The pioneering legislation gave dependent seniors the option of living in homelike, non- medical settings and helped build adult foster care as a “fresh industry,” says Simmons.

Enter the Romanians, who had come to the right state at the right time.

One man in particular looms large.

In the late 1970s, Nicky Pop immigrated to Portland, part of the first significant wave of Romanians fleeing Ceausescu. Pop eventually founded the Philadelphia Romanian Pentacostal Church in Southeast Portland.

In the 1980s and 1990s, he sponsored over 16,000 Romanian refugees, helping establish Portland as one of the four biggest Romanian communities in the country. Today, the church is another example of how enmeshed the foster care business is in the Romanian community. It serves as the gathering space for the monthly meetings of the Independent Adult Foster Home Association.

Pop, who is still the church pastor, also owned a foster care home for many years.

Such is the nature of immigrant business development, observes Elizabeth Radulescu, an employment counselor at the Immigrant and Refugee Community Organization (IRCO) and a Romanian herself. “One or two people start something, then everybody else goes in that direction.”

Public and private agencies also played a role. Multnomah County’s Department of Aging Services offered the Romanian arrivals English classes. Senior placement agencies distributed American cookbooks “to teach them how to do a meatloaf,” says Monika Gartner, owner of Care Service Options.

Then there was Orvalee Farris, an American nurse who opened one of the state’s first foster homes in 1979 and eventually trained “hundreds of Romanians,” she says. “I heard about the plight of the refugees and met Nicky Pop,” says Farris, adding that she started the foster care after taking her grandmother out of a nursing home, attracting the interest of a state delegation.

Three decades later, the Romanians largely control the market, with a reputation for stellar home cooking and houses so spotless “you don’t want to touch anything, ” says Amie Clark, owner of the Senior Resource Network.

It’s the kind of success that boosts an entire community. Today, the Romanian per household gross income is relatively high compared to other refugee communities, with some families earning more than $100,000 a year, says Radulescu. Foster care providers have also helped fund about 10 Romanian churches statewide, which cater to the majority Pentecostal and minority Orthodox populations.

It remains to be seen whether Romanians will retain their hold on the marketplace as a third generation grows up in Portland. Adult foster care also faces increasing competition from corporate-dominated assisted-living facilities, which offer private apartments for dependent seniors, as well as residential care facilities, which often specialize in care for people with Alzheimer’s or dementia.

Regardless, the story of Romanian foster- care providers unfolds as a kind of fable about the U.S. health care system, past and future.

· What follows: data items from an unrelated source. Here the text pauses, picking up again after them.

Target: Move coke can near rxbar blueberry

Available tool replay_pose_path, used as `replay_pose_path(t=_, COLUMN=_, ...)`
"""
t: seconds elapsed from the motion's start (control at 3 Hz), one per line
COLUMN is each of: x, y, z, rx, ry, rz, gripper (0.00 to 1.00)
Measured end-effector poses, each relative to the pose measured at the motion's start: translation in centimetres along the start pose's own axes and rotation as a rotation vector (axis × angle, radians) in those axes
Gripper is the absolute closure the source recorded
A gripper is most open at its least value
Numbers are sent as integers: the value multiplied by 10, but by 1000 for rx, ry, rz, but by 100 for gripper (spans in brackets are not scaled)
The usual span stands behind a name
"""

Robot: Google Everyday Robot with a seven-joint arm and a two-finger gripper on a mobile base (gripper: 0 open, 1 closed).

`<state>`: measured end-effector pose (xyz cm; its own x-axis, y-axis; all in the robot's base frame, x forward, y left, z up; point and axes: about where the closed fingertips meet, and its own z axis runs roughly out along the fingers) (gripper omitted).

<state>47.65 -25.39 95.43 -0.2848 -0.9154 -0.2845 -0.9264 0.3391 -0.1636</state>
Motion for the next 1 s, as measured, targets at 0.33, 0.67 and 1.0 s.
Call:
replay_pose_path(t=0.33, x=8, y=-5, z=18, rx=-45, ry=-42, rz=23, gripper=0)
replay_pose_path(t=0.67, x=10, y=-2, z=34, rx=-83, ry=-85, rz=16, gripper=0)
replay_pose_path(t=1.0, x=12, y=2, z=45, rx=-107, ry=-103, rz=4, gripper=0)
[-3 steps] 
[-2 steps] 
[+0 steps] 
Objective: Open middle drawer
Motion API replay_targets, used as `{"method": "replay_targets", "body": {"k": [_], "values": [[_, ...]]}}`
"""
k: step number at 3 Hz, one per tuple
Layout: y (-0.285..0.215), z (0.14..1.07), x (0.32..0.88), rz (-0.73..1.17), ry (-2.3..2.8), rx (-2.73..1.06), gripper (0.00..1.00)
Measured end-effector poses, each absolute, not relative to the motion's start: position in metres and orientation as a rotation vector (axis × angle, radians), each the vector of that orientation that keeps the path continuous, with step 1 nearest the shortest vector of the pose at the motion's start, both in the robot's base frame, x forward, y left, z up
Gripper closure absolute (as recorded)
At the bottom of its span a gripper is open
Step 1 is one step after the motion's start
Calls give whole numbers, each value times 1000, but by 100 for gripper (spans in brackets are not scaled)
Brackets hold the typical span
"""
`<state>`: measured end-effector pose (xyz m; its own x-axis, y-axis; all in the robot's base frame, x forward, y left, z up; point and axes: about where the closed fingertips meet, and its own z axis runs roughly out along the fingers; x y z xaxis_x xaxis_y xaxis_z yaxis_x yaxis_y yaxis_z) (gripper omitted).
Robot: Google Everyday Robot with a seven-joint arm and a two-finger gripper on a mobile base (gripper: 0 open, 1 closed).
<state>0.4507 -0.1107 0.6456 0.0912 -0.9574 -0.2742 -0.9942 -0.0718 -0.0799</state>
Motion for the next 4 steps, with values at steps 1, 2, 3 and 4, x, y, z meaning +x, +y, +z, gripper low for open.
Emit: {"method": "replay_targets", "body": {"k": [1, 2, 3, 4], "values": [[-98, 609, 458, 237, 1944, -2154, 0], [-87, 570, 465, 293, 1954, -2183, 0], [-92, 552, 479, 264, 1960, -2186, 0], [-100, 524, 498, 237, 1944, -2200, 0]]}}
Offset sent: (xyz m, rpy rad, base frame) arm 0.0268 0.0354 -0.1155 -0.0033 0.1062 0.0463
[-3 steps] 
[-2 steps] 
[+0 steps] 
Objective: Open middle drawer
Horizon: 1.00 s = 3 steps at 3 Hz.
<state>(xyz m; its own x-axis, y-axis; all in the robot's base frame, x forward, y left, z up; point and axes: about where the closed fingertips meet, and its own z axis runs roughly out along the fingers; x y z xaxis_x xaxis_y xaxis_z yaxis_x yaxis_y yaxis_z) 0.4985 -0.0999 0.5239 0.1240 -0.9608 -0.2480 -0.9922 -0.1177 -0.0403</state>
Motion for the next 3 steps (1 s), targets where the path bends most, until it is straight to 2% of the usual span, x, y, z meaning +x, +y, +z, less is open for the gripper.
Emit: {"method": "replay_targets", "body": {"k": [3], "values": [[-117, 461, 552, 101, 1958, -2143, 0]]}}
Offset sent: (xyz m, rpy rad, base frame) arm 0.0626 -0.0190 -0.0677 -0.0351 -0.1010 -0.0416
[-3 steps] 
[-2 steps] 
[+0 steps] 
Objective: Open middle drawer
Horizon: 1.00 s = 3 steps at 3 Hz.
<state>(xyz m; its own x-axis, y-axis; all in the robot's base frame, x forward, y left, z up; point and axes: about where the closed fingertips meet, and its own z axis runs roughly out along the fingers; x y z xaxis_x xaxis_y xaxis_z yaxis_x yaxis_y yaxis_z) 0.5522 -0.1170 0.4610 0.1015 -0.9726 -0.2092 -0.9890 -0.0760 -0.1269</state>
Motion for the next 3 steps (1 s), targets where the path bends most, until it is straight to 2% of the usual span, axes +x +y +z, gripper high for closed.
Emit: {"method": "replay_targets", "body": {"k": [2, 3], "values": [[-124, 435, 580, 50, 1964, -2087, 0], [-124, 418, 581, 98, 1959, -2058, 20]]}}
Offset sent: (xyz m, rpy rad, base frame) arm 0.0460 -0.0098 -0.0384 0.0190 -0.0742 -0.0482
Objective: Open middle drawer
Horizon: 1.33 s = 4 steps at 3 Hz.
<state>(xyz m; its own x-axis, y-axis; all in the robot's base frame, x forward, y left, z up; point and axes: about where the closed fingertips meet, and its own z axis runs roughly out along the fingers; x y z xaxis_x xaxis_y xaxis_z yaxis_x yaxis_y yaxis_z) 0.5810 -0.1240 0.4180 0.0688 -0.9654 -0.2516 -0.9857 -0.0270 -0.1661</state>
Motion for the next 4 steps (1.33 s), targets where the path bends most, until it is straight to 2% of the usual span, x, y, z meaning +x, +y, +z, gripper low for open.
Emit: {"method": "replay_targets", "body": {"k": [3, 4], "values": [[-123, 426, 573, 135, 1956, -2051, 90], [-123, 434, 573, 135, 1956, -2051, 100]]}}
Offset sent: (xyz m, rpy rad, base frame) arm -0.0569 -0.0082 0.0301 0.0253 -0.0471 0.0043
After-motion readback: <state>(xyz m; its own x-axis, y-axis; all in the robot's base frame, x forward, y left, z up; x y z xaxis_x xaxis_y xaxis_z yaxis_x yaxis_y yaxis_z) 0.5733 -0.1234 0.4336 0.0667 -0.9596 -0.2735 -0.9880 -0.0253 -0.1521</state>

By 2030, the number of people 65 and older is expected to double, with the fastest growth among those over 85. Accommodating a burgeoning senior population requires rethinking a host of issues: the medicalization of the aging process, the enormous costs associated with long-term care institutions and the tendency to devalue jobs that involve caring for vulnerable and dependent populations.

The success of the adult foster-care model as practiced by the local Romanian community showcases a refreshing Old World alternative to the New World issues facing the nation’s health care system. A network of relatively affordable commercial residences, staffed by small business owners, has cut costs without sacrificing quality.

It may not be the only solution, but health care reform going forward likely will require hundreds of such small-scale initiatives and experiments.

Oregon pioneered the idea of licensing home-based care environments, but it took a group of church-going, back-to-basics Eastern European émigrés to make that vision a reality.